Thank you for your review of our paper. We greatly appreciate the time and effort you have invested in evaluating our work. Should you have any further questions or need additional clarifications, we are more than willing to provide them. We hope that our responses have addressed your concerns satisfactorily. We hope you consider raising the rating on our paper. Thank you once again for your valuable input!

审稿意见
6

The paper proposes AutoGen, an open-source framework for constructing Large Language Models (LLMs), characterized by utilizing conversations among multiple agents to build specific applications, also referred to as conversational programming. In terms of evaluation, the paper covers six different use cases, including mathematical problem-solving and question-answering tasks, demonstrating the effectiveness of AutoGen. Overall, AutoGen is a promising framework for the rapid, flexible, and customizable development of LLM applications.

接收理由

  1. It is a fully open-source multi-agent transformation framework, facilitating users in rapid application development. The high transparency of technical details aids in traceability and reproducibility.
  2. The authors provide ample empirical results to showcase the performance of multi-agent conversations, aiding readers in better understanding the advantages and limitations of multi-agent systems.

拒绝理由

  1. The claimed multi-agent system is more accurately described as multi-prompting. More convincing evidence would be provided by observing dialogues under different conditions within the agents themselves.
  2. The major concern lies in the inherent differences from other multi-agent frameworks, such as CAMEL (NeurIPS 2023) and MetaGPT (ICLR 2023).
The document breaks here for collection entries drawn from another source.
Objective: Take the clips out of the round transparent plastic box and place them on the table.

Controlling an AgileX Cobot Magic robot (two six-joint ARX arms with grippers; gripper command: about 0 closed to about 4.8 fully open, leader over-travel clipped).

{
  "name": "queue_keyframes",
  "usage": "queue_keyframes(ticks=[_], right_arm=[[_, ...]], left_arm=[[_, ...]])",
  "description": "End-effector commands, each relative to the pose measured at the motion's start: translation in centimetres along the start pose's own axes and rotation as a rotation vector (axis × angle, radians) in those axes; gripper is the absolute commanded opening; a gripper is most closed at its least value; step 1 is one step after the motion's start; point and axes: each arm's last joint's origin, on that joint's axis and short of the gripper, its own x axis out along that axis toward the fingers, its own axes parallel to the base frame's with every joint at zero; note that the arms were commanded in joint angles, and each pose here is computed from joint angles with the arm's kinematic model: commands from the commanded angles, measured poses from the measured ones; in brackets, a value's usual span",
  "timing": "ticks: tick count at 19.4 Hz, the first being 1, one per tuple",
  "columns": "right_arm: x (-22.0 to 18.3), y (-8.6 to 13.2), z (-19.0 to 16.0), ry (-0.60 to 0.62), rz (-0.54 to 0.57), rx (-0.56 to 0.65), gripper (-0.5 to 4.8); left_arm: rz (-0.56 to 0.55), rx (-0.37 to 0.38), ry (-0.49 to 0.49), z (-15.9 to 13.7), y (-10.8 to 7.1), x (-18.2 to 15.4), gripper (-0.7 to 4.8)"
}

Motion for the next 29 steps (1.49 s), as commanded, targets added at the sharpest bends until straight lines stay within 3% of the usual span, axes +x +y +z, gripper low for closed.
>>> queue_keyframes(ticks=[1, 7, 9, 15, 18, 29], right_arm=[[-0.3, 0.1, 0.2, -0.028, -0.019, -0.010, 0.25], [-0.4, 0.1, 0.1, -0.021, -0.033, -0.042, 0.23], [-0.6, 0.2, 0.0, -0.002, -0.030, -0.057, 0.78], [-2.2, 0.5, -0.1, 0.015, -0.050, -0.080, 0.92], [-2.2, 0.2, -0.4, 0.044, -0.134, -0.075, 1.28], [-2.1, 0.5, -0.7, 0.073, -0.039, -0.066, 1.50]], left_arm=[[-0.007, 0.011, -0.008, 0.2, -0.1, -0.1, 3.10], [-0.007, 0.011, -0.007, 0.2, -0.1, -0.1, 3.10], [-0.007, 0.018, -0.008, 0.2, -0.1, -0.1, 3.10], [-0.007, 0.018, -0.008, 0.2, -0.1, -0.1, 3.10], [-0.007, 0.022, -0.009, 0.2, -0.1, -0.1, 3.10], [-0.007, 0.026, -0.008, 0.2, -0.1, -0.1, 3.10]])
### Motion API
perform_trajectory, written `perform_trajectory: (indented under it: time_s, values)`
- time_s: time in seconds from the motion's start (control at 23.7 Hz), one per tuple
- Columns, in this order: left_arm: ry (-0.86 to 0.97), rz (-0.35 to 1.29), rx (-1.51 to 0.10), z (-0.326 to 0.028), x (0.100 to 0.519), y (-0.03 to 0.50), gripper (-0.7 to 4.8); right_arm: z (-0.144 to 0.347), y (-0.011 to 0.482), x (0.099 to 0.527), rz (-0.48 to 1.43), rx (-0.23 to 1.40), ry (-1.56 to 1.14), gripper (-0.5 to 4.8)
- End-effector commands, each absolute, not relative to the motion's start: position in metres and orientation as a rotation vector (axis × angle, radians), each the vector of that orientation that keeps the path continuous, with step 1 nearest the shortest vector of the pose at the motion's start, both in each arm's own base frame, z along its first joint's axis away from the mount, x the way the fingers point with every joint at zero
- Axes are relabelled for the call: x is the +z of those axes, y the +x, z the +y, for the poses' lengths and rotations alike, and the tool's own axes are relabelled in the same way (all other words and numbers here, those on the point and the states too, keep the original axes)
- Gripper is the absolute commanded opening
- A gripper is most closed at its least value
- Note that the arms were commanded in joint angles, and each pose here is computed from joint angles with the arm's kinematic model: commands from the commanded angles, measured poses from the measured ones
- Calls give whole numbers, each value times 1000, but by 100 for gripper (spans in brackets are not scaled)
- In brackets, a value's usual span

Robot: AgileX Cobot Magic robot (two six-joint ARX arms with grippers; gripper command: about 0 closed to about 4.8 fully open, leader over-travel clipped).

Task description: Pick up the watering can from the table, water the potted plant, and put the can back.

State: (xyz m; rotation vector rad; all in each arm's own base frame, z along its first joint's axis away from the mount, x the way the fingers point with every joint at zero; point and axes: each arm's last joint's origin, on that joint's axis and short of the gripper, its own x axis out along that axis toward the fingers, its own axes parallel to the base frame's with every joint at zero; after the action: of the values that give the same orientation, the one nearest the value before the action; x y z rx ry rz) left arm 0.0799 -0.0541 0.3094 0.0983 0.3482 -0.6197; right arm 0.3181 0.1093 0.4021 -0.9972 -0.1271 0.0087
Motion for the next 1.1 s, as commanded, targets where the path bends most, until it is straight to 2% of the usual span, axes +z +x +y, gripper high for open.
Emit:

In the related work and discussion, the paper assert no explicit restrictions on the number of agents and whether tools are supported to distinguish from previous works. In my opinion, these are not very strong justifications.

给作者的问题

None

作者回复

We sincerely thank the reviewer for the insightful comments and thoughtful questions. We also truly appreciate your recognition of the open-source contribution, technical details, and rich empirical results!

  1. A multi-agent system could possibly be considered to be performing multi-prompting when all the agents are LLM-backed. However, the AutoGen framework goes beyond multi-prompting: in addition to LLM, an agent could also be backed by tools or humans, or any combination of them. We provide example dialogues under different design choices in Figures 8, 10, 13, and 16.

  2. As for the difference between other existing work: In addition to the restrictions on the number of agents, CAMEL and MetaGPT essentially only support a fixed multi-agent workflow in a round-robin fashion or a pre-defined SOP fashion (both are static conversation patterns). AutoGen supports a diverse workflow (static or dynamic) thanks to its composable conversation patterns. This is vital in enabling diverse application scenarios, where we may want to orchestrate agents statically or dynamically depending on application needs.

We hope this addresses your concerns, and we are very willing to respond to any further questions you might have!

评论

Thanks for response. I would like to maintain my current score.

最终决定

This work introduces AutoGen, an open-source framework that allows developers to build LLM applications using multiple conversable agents and conversation programming.

As reviewers pointed out, this work presents a strong open-source framework, and their extensive experimentation demonstrates the utility of the proposed framework.

Reviewers also pointed out a few concerns, such as how to optimize the multi-agent systems to let it work better than single LLMs, the differences of AutoGen to other multi-agent frameworks, as well as statistical significance and error analyses. We thank the authors for their detailed response during the rebuttal period, and some of these concerns were addressed.

Another issue got discussed was the contribution of this work, as one reviewer questioned that the current work reads more like a documentation of software package. I think open-source framework is indeed a contribution, and the resulting open-source work can be a useful resource for the community.

There are also some other issues such as the framing of conversation prompting, for which we encourage the authors to further address these in the revised version.